[Available data Boundary: Start]
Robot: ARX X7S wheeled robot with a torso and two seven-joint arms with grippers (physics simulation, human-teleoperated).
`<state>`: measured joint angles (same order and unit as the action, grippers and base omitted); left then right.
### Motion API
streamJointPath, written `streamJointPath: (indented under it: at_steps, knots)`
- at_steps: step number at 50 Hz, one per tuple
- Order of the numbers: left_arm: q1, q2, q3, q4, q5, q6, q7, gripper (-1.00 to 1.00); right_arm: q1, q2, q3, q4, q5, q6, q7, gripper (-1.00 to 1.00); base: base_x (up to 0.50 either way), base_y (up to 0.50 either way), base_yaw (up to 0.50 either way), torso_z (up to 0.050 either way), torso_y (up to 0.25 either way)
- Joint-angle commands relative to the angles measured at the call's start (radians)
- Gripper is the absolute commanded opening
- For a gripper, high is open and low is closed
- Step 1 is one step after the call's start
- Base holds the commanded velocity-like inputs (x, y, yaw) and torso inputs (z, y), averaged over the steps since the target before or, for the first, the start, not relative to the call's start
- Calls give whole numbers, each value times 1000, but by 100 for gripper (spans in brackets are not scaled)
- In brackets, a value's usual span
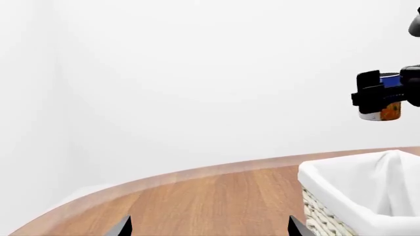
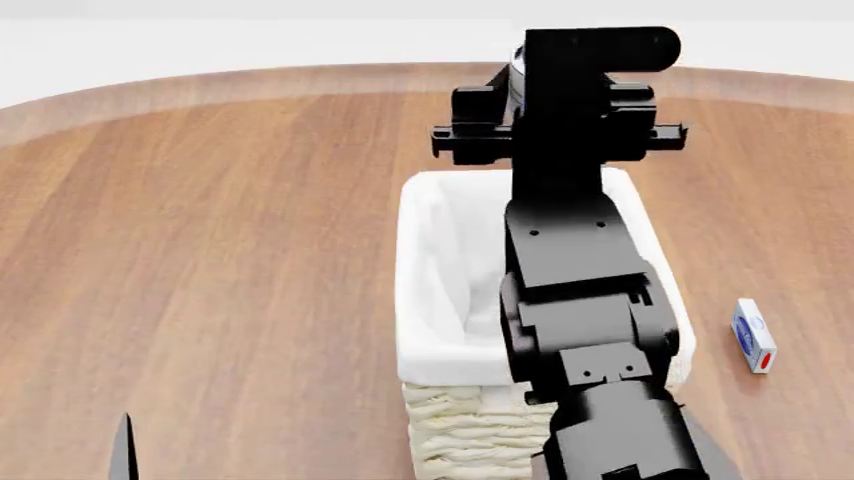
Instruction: Pick up the alphabet soup and put it in the basket.
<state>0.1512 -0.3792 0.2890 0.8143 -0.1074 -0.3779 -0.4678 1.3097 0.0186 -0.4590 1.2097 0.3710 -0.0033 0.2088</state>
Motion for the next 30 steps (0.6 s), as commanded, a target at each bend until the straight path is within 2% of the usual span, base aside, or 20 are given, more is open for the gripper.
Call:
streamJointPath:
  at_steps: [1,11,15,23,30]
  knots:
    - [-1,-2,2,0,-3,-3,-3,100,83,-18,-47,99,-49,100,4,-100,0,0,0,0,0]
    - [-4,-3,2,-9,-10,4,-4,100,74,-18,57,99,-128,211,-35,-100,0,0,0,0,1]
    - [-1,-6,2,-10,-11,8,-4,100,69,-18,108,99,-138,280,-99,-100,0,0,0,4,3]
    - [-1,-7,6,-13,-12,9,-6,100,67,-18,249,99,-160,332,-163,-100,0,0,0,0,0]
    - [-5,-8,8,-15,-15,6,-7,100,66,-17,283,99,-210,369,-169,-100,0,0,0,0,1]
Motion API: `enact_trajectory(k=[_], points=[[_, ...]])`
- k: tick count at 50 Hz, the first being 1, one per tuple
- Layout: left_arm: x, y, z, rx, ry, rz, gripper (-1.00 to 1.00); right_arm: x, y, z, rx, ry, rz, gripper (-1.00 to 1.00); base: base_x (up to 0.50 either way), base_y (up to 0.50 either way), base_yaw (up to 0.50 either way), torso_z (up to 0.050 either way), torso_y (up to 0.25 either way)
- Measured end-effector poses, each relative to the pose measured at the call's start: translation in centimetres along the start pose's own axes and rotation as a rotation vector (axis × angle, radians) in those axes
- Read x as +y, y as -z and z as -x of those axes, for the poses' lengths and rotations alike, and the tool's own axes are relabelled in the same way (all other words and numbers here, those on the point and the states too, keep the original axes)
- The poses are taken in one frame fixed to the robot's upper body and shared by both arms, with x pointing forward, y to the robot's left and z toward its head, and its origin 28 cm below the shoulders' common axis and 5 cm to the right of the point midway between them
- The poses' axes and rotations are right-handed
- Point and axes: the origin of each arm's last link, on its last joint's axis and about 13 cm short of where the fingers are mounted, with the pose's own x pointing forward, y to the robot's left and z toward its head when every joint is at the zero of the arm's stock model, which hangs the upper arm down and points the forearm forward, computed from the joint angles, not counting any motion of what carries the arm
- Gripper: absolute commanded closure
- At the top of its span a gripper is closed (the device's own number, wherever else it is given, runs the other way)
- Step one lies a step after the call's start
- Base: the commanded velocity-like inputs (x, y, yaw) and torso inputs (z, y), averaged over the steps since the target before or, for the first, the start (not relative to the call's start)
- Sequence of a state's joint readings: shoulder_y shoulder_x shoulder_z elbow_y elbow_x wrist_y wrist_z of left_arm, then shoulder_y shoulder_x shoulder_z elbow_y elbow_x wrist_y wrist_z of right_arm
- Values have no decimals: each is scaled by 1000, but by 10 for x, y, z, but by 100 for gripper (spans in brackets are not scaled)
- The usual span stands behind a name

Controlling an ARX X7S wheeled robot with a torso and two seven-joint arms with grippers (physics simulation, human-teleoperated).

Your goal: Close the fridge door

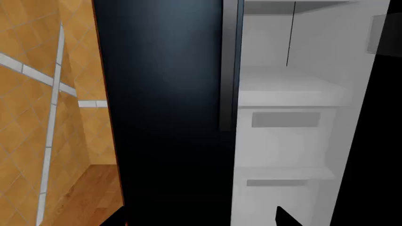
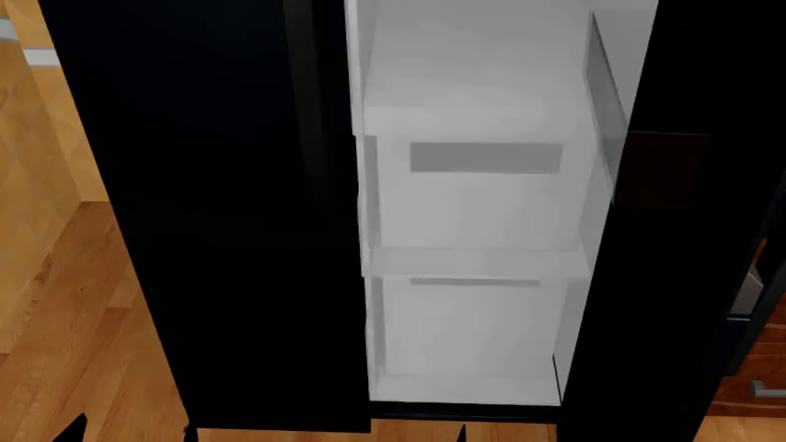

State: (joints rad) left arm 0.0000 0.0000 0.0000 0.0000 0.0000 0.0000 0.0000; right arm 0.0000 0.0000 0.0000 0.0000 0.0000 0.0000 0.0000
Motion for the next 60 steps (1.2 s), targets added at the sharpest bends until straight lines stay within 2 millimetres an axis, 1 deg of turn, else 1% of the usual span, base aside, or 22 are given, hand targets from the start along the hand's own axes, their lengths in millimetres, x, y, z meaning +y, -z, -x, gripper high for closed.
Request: enact_trajectory(k=[1,5,14,32,49,54,60], points=[[-1,0,-3,-8,4,-6,-100,1,1,-3,7,-3,2,-100,0,0,0,50,0],[-1,-2,-1,-4,5,5,-100,1,0,-2,-1,-1,4,-100,0,0,0,45,0],[2,-4,3,12,5,20,-100,-1,-4,1,-51,0,11,-100,0,0,0,0,0],[3,-16,9,-12,-5,1,-100,-5,-14,11,-91,11,27,-100,0,0,0,50,21],[5,-21,13,-28,-11,-5,-100,-6,-15,17,-107,26,37,-100,0,0,0,50,21],[10,-21,14,-41,-30,0,-100,-8,-14,20,-109,35,41,-100,0,0,0,1,0],[20,-22,13,-56,-83,7,-100,-14,-12,24,-108,85,45,-100,0,0,0,0,0]])
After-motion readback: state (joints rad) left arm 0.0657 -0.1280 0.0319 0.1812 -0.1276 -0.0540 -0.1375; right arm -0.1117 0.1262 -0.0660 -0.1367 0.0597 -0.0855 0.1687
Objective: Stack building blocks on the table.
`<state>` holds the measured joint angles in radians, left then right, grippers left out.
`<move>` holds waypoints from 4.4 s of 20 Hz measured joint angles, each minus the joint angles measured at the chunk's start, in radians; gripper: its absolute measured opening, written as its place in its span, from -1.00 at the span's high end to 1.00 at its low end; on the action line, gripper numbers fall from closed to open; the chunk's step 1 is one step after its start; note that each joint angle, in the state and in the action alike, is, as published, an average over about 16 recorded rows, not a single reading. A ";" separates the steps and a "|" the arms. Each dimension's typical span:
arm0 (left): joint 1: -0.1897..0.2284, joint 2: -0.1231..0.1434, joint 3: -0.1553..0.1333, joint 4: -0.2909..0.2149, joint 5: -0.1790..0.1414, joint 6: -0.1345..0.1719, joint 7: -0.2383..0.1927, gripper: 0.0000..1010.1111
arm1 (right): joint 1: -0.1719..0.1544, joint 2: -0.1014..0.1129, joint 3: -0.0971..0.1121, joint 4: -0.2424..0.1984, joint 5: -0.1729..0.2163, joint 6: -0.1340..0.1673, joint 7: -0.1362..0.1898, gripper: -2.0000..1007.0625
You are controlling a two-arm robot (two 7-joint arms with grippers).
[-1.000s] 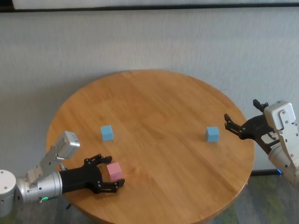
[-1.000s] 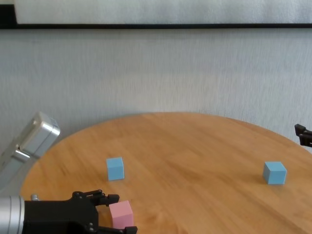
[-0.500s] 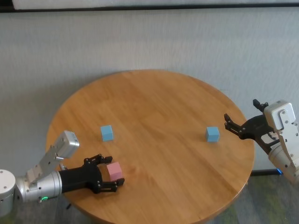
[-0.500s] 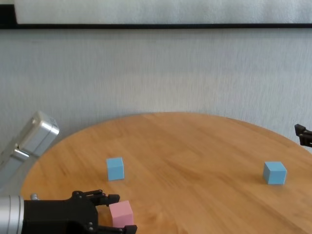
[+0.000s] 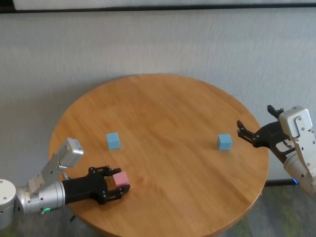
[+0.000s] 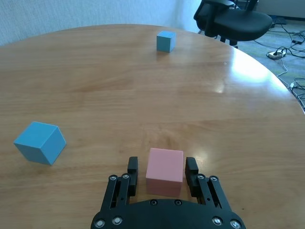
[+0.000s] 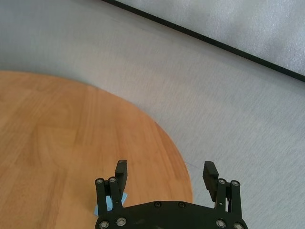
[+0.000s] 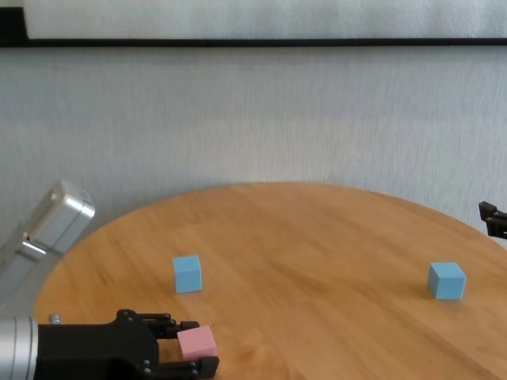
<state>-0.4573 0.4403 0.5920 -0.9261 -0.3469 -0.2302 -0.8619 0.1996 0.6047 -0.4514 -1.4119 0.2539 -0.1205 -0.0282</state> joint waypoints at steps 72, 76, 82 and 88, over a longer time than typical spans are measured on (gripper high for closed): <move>-0.199 -0.222 0.050 0.194 0.081 0.141 0.053 0.20 | 0.000 0.000 0.000 0.000 0.000 0.000 0.000 -1.00; -0.195 -0.226 0.054 0.192 0.085 0.129 0.053 0.20 | 0.000 0.000 0.000 0.000 0.000 0.000 0.000 -1.00; -0.193 -0.226 0.059 0.192 0.094 0.113 0.056 0.17 | 0.000 0.000 0.000 0.000 0.000 0.000 0.000 -1.00; -0.194 -0.226 0.060 0.193 0.093 0.117 0.056 -0.01 | 0.000 0.000 0.000 0.000 0.000 0.000 0.000 -1.00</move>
<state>-0.6511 0.2145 0.6515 -0.7332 -0.2535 -0.1137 -0.8059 0.1996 0.6047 -0.4514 -1.4119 0.2539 -0.1205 -0.0283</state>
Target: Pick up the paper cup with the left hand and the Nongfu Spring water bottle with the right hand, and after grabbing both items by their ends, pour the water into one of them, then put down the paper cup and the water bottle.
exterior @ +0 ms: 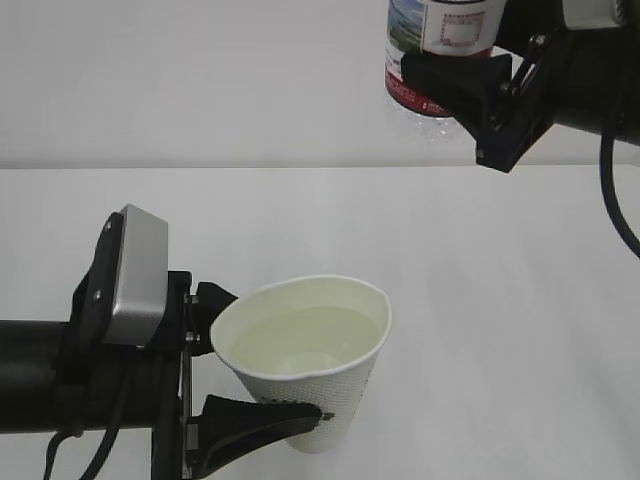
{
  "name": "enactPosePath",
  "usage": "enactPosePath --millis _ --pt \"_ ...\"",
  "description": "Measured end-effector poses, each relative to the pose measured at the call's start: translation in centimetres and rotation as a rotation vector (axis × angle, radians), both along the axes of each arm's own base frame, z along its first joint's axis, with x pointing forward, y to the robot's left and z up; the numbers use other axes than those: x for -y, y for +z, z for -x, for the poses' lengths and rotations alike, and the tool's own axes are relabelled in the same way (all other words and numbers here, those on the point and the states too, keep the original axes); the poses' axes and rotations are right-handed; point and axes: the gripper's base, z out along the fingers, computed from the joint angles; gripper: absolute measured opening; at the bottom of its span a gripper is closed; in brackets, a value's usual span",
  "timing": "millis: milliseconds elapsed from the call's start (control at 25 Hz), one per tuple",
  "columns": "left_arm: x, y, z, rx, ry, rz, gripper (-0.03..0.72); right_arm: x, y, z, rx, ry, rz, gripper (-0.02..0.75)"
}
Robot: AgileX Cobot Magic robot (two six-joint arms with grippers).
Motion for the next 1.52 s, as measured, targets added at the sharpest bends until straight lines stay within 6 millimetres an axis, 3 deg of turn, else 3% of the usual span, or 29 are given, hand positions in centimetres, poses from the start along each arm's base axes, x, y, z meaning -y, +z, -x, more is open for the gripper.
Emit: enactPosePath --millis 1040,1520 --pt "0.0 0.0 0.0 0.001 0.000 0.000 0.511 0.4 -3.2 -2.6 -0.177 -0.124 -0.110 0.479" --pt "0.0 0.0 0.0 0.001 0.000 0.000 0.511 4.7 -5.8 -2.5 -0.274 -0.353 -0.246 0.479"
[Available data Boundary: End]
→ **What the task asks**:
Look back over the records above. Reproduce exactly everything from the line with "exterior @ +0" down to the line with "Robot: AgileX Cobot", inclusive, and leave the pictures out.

→ **Result**:
exterior @ +0 ms: 
{
  "name": "enactPosePath",
  "usage": "enactPosePath --millis _ --pt \"_ ...\"",
  "description": "Measured end-effector poses, each relative to the pose measured at the call's start: translation in centimetres and rotation as a rotation vector (axis × angle, radians), both along the axes of each arm's own base frame, z along its first joint's axis, with x pointing forward, y to the robot's left and z up; the numbers use other axes than those: x for -y, y for +z, z for -x, for the poses' lengths and rotations alike, and the tool's own axes are relabelled in the same way (all other words and numbers here, those on the point and the states too, keep the original axes); the poses' axes and rotations are right-handed; point and axes: the gripper's base, z out along the fingers, computed from the joint angles; gripper: absolute measured opening; at the bottom of its span a gripper is closed; in brackets, a value's usual span",
  "timing": "millis: milliseconds elapsed from the call's start (control at 25 Hz), one per tuple",
  "columns": "left_arm: x, y, z, rx, ry, rz, gripper (-0.03..0.72); right_arm: x, y, z, rx, ry, rz, gripper (-0.02..0.75)"
}
Robot: AgileX Cobot Magic robot (two six-joint arms with grippers).

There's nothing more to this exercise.